▶ Work required: The following data has a line with "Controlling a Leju" and a line with "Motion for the". Write out exactly those lines and all the lines between them.

--- --- ---

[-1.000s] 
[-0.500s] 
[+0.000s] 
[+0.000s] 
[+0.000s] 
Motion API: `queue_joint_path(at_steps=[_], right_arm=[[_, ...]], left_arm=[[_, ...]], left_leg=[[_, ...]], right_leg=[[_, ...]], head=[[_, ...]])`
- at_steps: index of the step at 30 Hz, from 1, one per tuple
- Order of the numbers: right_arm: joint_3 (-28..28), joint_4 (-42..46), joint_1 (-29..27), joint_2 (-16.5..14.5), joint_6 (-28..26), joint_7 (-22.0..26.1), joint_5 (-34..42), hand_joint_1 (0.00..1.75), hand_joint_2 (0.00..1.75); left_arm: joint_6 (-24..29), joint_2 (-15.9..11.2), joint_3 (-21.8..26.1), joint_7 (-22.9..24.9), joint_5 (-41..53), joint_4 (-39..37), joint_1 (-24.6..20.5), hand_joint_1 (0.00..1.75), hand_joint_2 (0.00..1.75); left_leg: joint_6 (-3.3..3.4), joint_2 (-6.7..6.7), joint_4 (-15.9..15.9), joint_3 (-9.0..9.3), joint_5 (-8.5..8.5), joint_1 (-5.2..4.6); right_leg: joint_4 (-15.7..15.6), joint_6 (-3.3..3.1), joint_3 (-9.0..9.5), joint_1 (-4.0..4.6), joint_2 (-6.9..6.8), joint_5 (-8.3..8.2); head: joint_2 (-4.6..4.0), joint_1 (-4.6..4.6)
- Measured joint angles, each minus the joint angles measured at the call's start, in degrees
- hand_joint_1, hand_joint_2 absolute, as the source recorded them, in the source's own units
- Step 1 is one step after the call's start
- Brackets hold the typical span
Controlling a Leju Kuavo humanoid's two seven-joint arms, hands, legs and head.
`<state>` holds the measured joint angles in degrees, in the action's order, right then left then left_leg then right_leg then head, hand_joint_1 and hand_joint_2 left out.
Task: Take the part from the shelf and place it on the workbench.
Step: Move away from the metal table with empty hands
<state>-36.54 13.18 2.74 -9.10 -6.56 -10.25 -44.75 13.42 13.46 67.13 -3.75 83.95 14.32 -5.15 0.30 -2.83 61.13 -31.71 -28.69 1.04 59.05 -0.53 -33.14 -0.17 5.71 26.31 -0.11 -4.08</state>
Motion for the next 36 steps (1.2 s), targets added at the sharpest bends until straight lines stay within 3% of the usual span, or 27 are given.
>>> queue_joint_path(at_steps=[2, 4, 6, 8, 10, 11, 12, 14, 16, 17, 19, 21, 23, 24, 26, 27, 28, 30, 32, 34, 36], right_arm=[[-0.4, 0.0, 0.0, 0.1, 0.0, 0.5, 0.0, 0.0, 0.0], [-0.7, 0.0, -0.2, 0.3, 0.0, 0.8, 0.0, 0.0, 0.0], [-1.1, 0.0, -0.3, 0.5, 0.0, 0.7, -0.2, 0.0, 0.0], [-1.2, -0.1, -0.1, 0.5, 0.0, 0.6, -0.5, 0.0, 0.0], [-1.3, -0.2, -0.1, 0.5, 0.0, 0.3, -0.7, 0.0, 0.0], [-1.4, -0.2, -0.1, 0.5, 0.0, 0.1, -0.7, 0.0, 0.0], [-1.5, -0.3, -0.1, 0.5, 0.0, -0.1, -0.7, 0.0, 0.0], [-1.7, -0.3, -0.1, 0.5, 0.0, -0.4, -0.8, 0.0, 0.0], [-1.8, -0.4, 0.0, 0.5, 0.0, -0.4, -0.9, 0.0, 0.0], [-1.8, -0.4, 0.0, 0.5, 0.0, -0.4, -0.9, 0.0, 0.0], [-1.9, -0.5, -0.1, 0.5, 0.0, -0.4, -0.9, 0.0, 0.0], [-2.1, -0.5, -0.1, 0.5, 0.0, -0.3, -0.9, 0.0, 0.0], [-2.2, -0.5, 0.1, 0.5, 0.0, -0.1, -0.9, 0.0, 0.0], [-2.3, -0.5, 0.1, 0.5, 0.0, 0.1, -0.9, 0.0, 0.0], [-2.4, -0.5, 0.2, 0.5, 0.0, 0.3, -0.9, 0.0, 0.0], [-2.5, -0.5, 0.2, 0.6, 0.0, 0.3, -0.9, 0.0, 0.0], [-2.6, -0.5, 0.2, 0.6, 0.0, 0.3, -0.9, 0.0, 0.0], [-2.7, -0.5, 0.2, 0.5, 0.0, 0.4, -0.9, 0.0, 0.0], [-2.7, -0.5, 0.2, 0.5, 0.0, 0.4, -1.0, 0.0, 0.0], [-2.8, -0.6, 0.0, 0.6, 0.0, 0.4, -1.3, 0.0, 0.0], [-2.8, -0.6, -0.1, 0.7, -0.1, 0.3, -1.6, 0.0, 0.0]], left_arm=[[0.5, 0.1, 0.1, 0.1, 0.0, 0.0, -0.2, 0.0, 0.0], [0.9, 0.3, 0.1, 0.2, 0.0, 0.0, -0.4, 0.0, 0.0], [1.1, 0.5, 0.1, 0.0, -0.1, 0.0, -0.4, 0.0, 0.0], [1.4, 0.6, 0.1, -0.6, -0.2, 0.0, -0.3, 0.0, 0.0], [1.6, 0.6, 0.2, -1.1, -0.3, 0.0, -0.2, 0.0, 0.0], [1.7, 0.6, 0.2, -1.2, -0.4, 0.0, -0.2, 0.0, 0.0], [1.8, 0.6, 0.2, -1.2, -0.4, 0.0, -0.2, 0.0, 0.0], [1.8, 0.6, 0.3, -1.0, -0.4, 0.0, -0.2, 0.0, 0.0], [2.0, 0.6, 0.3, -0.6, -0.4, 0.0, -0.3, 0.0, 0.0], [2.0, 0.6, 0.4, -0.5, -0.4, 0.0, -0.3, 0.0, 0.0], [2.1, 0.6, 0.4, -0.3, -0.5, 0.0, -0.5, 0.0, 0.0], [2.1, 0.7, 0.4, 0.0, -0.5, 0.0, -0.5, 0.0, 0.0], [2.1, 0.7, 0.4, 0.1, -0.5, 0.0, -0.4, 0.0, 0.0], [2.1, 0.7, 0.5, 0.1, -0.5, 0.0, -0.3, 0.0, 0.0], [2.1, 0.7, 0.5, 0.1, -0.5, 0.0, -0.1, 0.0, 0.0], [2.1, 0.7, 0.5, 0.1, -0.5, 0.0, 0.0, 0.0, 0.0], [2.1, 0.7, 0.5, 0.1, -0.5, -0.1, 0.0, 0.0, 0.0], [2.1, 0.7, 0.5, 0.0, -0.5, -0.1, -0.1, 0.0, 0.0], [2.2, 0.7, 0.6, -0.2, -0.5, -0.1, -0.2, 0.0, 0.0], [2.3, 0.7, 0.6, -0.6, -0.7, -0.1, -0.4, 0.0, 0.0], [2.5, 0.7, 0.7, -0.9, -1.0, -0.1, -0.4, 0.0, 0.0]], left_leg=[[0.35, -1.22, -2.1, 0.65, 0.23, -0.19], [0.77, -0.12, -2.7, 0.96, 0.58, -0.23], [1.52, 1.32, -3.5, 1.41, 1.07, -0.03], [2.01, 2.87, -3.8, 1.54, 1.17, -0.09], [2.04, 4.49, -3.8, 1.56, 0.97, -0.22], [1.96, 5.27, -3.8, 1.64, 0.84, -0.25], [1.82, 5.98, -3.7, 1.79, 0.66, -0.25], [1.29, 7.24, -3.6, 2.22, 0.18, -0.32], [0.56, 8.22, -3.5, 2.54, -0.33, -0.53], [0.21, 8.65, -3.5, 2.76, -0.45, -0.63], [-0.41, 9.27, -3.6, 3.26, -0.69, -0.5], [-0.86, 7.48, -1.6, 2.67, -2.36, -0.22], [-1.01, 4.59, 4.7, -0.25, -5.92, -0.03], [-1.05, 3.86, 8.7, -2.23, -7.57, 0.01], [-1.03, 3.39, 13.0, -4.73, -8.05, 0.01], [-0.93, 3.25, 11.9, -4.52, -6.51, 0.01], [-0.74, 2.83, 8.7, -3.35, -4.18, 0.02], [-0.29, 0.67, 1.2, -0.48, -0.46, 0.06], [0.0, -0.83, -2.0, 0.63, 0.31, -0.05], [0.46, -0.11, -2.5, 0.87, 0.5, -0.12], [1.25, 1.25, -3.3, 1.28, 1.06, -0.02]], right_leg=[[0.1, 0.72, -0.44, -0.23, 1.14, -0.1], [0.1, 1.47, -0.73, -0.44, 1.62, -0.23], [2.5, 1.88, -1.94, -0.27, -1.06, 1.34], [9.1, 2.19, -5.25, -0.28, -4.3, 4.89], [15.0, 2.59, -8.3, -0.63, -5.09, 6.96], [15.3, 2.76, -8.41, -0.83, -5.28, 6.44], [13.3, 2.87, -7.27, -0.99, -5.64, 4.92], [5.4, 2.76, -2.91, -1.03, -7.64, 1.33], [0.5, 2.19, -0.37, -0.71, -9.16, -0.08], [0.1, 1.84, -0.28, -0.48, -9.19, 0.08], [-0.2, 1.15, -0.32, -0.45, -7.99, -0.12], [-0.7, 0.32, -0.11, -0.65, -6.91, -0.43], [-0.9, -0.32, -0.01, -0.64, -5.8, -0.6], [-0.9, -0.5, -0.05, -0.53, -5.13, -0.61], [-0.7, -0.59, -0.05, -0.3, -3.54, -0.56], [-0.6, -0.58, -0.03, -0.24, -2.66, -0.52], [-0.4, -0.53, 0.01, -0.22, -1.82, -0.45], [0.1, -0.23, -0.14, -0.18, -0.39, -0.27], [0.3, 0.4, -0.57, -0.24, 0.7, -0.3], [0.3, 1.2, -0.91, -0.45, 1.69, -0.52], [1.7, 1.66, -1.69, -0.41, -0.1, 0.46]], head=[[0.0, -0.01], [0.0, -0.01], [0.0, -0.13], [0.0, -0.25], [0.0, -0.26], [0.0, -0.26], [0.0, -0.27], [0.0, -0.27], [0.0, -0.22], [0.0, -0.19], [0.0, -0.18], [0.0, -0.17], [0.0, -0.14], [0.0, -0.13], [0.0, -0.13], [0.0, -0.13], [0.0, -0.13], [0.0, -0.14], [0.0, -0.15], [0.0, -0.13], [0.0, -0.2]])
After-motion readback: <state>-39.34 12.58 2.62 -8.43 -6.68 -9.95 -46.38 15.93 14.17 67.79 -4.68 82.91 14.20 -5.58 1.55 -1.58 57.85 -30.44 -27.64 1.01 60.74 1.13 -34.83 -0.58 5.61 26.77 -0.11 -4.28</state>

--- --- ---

▶ Result of this task:
Controlling a Leju Kuavo humanoid's two seven-joint arms, hands, legs and head.
`<state>` holds the measured joint angles in degrees, in the action's order, right then left then left_leg then right_leg then head, hand_joint_1 and hand_joint_2 left out.
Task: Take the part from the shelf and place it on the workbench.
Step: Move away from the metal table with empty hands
<state>-36.54 13.18 2.74 -9.10 -6.56 -10.25 -44.75 13.42 13.46 67.13 -3.75 83.95 14.32 -5.15 0.30 -2.83 61.13 -31.71 -28.69 1.04 59.05 -0.53 -33.14 -0.17 5.71 26.31 -0.11 -4.08</state>
Motion for the next 36 steps (1.2 s), targets added at the sharpest bends until straight lines stay within 3% of the usual span, or 27 are given.

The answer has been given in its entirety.